Let us pray for those enslaved by legalism — religious or secular. Much of it is based on heresy.

Two months ago New Zealand, in its zeal to stamp out smoking, banned tobacco displays in shops.

Now Tobacco Control is disappointed that the display ban didn’t result in a drop in product sales.

As Jay at Nannying Tyrants says, it would be more meaningful to revisit sales volume in several months and a few years’ time.

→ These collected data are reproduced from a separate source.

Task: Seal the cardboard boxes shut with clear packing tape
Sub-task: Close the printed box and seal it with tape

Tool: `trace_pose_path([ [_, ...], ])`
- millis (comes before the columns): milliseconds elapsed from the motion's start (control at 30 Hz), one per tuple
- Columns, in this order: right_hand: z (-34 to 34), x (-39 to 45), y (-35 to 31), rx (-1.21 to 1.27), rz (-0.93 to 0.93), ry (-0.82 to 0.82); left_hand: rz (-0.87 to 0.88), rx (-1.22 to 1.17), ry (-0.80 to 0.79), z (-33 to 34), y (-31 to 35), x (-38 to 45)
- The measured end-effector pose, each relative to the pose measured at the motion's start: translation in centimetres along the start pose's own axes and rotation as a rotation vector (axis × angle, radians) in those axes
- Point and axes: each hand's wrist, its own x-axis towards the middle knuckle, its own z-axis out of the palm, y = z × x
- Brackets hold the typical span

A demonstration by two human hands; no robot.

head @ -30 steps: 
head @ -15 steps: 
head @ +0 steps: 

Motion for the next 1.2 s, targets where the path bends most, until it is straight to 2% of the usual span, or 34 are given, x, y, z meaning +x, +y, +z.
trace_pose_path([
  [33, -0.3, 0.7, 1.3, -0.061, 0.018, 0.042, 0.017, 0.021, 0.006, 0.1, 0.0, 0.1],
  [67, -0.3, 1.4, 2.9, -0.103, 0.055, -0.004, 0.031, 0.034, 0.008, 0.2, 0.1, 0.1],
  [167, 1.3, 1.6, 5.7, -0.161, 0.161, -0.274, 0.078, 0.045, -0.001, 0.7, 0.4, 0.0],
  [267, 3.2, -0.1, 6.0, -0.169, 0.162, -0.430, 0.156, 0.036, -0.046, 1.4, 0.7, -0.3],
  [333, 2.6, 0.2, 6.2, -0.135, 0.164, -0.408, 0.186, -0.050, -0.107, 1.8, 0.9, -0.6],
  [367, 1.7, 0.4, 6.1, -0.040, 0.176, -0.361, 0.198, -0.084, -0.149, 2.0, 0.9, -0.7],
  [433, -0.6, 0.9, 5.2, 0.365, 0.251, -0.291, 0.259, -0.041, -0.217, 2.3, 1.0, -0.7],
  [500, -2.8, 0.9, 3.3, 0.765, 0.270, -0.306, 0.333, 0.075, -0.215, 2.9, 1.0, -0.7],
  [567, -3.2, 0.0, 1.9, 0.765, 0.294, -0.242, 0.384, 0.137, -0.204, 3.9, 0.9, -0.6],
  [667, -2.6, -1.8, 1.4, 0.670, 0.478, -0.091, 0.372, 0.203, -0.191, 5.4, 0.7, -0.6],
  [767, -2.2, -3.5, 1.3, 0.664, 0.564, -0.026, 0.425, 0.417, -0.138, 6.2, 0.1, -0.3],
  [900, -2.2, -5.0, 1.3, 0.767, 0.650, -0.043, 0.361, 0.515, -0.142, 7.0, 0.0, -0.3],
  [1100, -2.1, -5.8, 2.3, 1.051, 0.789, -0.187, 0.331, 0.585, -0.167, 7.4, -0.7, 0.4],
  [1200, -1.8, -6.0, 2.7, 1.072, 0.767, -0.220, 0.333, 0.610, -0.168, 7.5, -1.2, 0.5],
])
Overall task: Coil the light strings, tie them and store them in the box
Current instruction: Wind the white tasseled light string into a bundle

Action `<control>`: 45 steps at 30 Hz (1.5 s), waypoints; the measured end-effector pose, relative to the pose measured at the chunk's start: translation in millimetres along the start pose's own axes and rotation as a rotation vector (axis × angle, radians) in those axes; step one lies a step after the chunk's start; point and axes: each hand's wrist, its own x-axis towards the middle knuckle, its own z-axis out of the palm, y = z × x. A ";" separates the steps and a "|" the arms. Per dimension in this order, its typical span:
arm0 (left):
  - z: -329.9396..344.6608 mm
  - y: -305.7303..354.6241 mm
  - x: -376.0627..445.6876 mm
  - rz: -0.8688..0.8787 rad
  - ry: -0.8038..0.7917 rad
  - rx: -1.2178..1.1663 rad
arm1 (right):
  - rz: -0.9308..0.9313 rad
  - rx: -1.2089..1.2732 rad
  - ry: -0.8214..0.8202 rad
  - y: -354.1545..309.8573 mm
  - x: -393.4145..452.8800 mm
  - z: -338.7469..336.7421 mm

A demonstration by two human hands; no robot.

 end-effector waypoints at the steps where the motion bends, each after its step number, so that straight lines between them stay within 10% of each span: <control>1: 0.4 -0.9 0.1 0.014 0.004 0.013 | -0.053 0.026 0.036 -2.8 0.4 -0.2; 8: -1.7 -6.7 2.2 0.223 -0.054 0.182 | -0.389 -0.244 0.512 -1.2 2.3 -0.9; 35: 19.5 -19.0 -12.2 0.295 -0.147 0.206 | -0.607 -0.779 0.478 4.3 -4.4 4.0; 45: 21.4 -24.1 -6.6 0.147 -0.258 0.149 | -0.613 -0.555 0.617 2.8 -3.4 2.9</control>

Jay explores the notion of ‘out of sight, out of mind’. Yet he, like I, have known of colleagues who have scoured an entire office block in search of a biscuit. Therefore, why wouldn’t a smoker react in the same way?

Tobacco Control aren’t very good students of human nature, nor do they particularly care to address this deficit.

Jay quoted New Zealand’s Labour health spokeswoman Maryan Street who said that laws change people’s attitudes (emphases mine):

As for the nanny-state accusations, I have always believed that the law changes people’s behaviour, and that attitudes come next. You can’t compel people to feel differently about things or to have different attitudes, but you can compel them to change their behaviour and that usually results further down the line in a change of attitude. The restrictions on smoking are a prime example of that.

That’s simultaneously bemusing, weird and scary.

Bemusing because attitudes normally change laws. The prohibition of slavery in the West is the most obvious example.  (It still occurs in Muslim-dominated countries in Africa.)

Weird because she is convinced of this.

Scary because one can envisage the Left lobbying for all sorts of laws being passed to change public attitudes. This is no doubt why left-wing governments pass a plethora of legislation and the Right, thinking that’s the thing to do, carries on with the pile-up.

If we consider the seatbelt law, CRB [UK’s Criminal Records Bureau] checks for volunteering, cycling helmets, smoking bans, transfat bans, soft drink taxes and so on — which most people happily accept without thinking — we can see that we have allowed government to run our lives over the past 40-odd years. That’s a heck of a long time. And, as Jay pointed out in his post, any resistance is regarded as secular heresy.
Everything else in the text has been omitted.